Rukio si avvicinò a lui utilizzando le stampelle, fino ad arrivare al suo fianco sinistro. Sapeva i dettagli delle sue ferite da Gogomaru Kamigami, la quinta Kenju, conosciuta a loro solo come Matsuyama Bobu. Costole rotte; perforazione polmone sinistro; occhio sinistro lacerato. La carta dello spadaccino bianco era riuscita a ricucire e a tirare fuori pericolo il Grovyle, e dall'esperienza di due giorni fa sapeva di poter contare sulla Shirotsutsuji per il trattamento. 

Il lenzuolo copriva le gambe e il busto del Byakuken, mentre le braccia erano posizionate sopra di esso per controlli del battito e per eventuali iniezioni. Al suo braccio destro vi era attaccato un tubicino con una sacca di plastica per la fleboclisi, l'iniezione diretta di sostanze nutritive nelle vene per chi non era in condizione di nutrirsi da solo, e al suo muso vi era attaccata una maschera dell'ossigeno. Non era mai successo che il Legnogeco fosse stato ridotto in tale condizioni. Non era nuovo il finire come il suo capitano in situazioni pericolose e di rompersi qualche osso nel processo, e sapeva che per i Pokèmon erano ferite gravi ma non impossibili da trattare. Per cui, vedere per la prima volta quegli strumenti che, forse, aveva visto in qualche film quando ancora era umano, al piccolo licantropo si strinse il cuore.

- (Kenji...)

Era stato il Black Coat a ridurlo in quel modo: lo stesso avversario che il Grovyle aveva tanto insistito a combattere, lo stesso per il quale aveva provato rabbia e risentimento. Nemmeno Shinso sapeva la ragione che l'aveva spinto a tale gesto: al di fuori della missione, sembrava avere un grosso conto in sospeso contro di lui. Nella mente intelligente dell'umano, era chiaro che c'era un collegamento con il Bisharp, un legame che, forse, avrebbe potuto aiutarli nelle loro indagini. Non poteva ancora stabilire se il filo d'Arianna fosse con il Black Coat o con Aragram Bishop, ma sapeva ciò che doveva fare. Era necessario trovare quel pezzo di puzzle e gli altri con cui si potevano incastrare. Così sarebbero potuti risalire alla vera identità di colui che stava giocando con il destino del mondo Pokémon. 

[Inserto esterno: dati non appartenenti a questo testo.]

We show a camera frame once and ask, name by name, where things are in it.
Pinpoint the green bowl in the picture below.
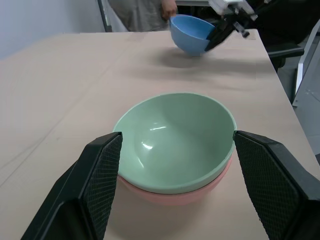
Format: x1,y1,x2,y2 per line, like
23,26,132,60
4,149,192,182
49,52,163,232
112,92,238,195

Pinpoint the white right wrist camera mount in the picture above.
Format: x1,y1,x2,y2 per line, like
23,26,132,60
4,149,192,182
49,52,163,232
209,0,259,21

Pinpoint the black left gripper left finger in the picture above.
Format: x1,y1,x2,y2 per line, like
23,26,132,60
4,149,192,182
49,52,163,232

La chiave, sicuramente, risiedeva nel passato di Kenji, nell'io nascosto che si celava nella parte più profonda dei suoi ricordi. L'anima che il piccolo licantropo si era sempre rifiutato di conoscere, in virtù della fiducia per costruire una solida amicizia. Da capitano, tuttavia, non poteva sacrificare tutto per il sentimento: vi erano delle vite in gioco, e se c'era modo di reperire informazioni velocemente era necessario usare ogni mezzo possibile. 

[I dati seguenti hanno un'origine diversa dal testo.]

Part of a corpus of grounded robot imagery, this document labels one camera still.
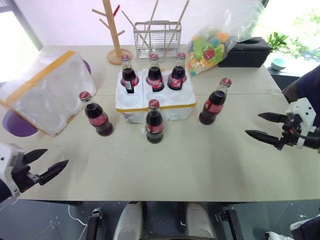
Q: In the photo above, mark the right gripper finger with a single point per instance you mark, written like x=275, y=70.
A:
x=265, y=137
x=273, y=117

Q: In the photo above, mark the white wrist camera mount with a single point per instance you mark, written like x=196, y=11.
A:
x=303, y=111
x=7, y=165

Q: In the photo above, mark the glass cola bottle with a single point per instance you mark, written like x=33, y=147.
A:
x=155, y=77
x=154, y=125
x=128, y=77
x=212, y=107
x=177, y=76
x=98, y=120

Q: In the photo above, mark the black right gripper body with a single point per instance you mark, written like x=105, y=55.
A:
x=291, y=135

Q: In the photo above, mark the purple plate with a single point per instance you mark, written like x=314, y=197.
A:
x=17, y=126

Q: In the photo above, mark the black tissue box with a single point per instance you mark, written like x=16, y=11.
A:
x=246, y=53

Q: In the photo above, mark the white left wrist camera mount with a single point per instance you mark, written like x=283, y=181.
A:
x=7, y=165

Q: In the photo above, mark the person in dark clothing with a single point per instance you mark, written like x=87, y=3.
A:
x=308, y=85

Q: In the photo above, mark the white foam lid yellow tape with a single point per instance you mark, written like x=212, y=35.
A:
x=47, y=92

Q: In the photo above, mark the wooden stick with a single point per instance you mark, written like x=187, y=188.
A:
x=153, y=15
x=178, y=23
x=133, y=23

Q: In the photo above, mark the green plant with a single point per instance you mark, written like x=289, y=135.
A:
x=277, y=40

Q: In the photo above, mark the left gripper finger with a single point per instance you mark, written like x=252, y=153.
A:
x=53, y=171
x=35, y=155

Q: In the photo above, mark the teal bowl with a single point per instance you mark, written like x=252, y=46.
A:
x=278, y=63

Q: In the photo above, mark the black table leg frame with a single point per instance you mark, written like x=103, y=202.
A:
x=94, y=223
x=231, y=223

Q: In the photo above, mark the wooden mug tree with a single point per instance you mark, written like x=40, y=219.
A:
x=113, y=30

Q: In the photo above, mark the white rounded robot leg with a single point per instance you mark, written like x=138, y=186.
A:
x=200, y=222
x=127, y=222

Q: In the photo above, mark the plastic bag of colourful blocks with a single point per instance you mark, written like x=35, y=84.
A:
x=212, y=47

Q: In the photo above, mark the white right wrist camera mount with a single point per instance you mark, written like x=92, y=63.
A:
x=303, y=111

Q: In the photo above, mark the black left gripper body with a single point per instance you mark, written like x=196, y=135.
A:
x=22, y=176

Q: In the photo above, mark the grey blue cloth bundle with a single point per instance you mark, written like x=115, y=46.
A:
x=306, y=228

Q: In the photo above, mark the white foam bottle tray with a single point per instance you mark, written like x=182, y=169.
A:
x=175, y=102

Si avvicinò un pochino di più allo spadaccino verde. Fece per allungare la mano verso di lui, per usare l'abilità dello Shinkutsu. In questo modo, avrebbe potuto inserire in quella costruzione di lego il mattoncino mancante per arrivare al pokémon con il mantello nero. 

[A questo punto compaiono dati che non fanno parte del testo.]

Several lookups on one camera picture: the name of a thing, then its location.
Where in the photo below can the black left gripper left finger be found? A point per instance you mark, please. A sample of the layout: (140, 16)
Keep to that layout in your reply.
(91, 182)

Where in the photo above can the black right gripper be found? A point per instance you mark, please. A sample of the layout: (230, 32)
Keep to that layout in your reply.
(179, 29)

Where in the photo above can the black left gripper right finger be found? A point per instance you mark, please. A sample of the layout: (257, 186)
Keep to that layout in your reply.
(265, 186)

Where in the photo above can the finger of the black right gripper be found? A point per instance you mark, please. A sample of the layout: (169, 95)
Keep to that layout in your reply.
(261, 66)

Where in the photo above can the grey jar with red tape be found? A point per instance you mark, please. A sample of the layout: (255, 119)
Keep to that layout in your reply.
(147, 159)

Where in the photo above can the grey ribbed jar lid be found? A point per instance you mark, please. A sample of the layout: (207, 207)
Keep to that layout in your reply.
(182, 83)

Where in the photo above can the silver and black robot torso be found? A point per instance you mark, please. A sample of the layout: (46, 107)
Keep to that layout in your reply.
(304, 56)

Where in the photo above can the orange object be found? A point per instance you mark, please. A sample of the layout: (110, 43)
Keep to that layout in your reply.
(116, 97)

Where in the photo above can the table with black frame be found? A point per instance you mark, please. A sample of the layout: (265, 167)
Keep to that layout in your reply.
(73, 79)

Mentre stendeva la mano, egli tremava. Sebbene la sua mente gli dicesse che fosse la cosa giusta da fare, il suo cuore si rifiutava con tutto sé stesso di rompere il suo veto e fare quel torto al suo compagno. Quando arrivò al punto che mancavano meno di due centimetri, chiuse il pugno lentamente, ritirandolo a sé e chiudendo gli occhi. 

Non avrebbe mai potuto farlo: non era da fare ciò ad un amico. 

Lasciò andare la mano e la fece cadere sul suo fianco destro. Poi riaprì gli occhi, continuando a guardare il suo compagno con occhi tristi e preoccupati.

- Quando me l'ha detto la mia assistente... non ci volevo credere.

Un tumulto al cuore venne all'eroe di Borgo Quieto. Non l'aveva sentita arrivare: non l'aveva nemmeno percepita con i suoi sensi d'aura di Riolu. Tale era lo stato pietoso in cui si trovava il suo corpo. Si girò lentamente verso l'entrata della stanza, verso la provenienza di quel commento.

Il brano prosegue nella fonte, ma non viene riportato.